◆ Task directions
Please set down all of the data below verbatim.

##############################

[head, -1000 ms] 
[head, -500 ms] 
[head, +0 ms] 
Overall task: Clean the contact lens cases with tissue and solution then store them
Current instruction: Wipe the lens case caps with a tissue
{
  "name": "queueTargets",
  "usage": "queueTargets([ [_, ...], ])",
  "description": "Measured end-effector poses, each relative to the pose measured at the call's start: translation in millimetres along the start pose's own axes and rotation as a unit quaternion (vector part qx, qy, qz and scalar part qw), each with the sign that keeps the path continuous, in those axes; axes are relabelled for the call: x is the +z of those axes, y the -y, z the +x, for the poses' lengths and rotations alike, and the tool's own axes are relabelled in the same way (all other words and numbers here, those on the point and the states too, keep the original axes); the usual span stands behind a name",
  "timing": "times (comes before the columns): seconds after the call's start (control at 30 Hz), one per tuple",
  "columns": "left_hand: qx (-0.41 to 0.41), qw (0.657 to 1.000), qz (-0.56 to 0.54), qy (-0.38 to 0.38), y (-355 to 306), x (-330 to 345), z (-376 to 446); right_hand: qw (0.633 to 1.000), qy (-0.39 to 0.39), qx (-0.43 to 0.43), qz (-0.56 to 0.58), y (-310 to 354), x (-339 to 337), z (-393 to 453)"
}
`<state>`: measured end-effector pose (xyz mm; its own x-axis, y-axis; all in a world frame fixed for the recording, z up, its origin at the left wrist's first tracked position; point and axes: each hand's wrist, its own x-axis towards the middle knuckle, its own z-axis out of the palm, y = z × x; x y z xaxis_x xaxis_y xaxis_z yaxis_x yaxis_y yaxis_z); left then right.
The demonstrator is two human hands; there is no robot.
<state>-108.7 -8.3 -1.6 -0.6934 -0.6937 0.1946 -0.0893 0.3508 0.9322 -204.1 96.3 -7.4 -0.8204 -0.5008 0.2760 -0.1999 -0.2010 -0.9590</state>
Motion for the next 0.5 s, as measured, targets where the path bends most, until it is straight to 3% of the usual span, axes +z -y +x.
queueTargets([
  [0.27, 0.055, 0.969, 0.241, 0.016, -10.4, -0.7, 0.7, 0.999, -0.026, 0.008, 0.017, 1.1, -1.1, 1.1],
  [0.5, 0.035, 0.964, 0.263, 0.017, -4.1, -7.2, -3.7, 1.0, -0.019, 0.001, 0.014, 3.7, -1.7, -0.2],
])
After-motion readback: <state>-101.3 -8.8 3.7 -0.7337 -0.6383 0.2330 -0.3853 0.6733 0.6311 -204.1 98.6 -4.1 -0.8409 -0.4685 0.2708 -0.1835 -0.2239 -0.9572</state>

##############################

◆ Task solution
[head, -1000 ms] 
[head, -500 ms] 
[head, +0 ms] 
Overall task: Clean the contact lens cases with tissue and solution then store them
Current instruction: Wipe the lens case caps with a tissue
{
  "name": "queueTargets",
  "usage": "queueTargets([ [_, ...], ])",
  "description": "Measured end-effector poses, each relative to the pose measured at the call's start: translation in millimetres along the start pose's own axes and rotation as a unit quaternion (vector part qx, qy, qz and scalar part qw), each with the sign that keeps the path continuous, in those axes; axes are relabelled for the call: x is the +z of those axes, y the -y, z the +x, for the poses' lengths and rotations alike, and the tool's own axes are relabelled in the same way (all other words and numbers here, those on the point and the states too, keep the original axes); the usual span stands behind a name",
  "timing": "times (comes before the columns): seconds after the call's start (control at 30 Hz), one per tuple",
  "columns": "left_hand: qx (-0.41 to 0.41), qw (0.657 to 1.000), qz (-0.56 to 0.54), qy (-0.38 to 0.38), y (-355 to 306), x (-330 to 345), z (-376 to 446); right_hand: qw (0.633 to 1.000), qy (-0.39 to 0.39), qx (-0.43 to 0.43), qz (-0.56 to 0.58), y (-310 to 354), x (-339 to 337), z (-393 to 453)"
}
`<state>`: measured end-effector pose (xyz mm; its own x-axis, y-axis; all in a world frame fixed for the recording, z up, its origin at the left wrist's first tracked position; point and axes: each hand's wrist, its own x-axis towards the middle knuckle, its own z-axis out of the palm, y = z × x; x y z xaxis_x xaxis_y xaxis_z yaxis_x yaxis_y yaxis_z); left then right.
The demonstrator is two human hands; there is no robot.
<state>-108.7 -8.3 -1.6 -0.6934 -0.6937 0.1946 -0.0893 0.3508 0.9322 -204.1 96.3 -7.4 -0.8204 -0.5008 0.2760 -0.1999 -0.2010 -0.9590</state>
Motion for the next 0.5 s, as measured, targets where the path bends most, until it is straight to 3% of the usual span, axes +z -y +x.
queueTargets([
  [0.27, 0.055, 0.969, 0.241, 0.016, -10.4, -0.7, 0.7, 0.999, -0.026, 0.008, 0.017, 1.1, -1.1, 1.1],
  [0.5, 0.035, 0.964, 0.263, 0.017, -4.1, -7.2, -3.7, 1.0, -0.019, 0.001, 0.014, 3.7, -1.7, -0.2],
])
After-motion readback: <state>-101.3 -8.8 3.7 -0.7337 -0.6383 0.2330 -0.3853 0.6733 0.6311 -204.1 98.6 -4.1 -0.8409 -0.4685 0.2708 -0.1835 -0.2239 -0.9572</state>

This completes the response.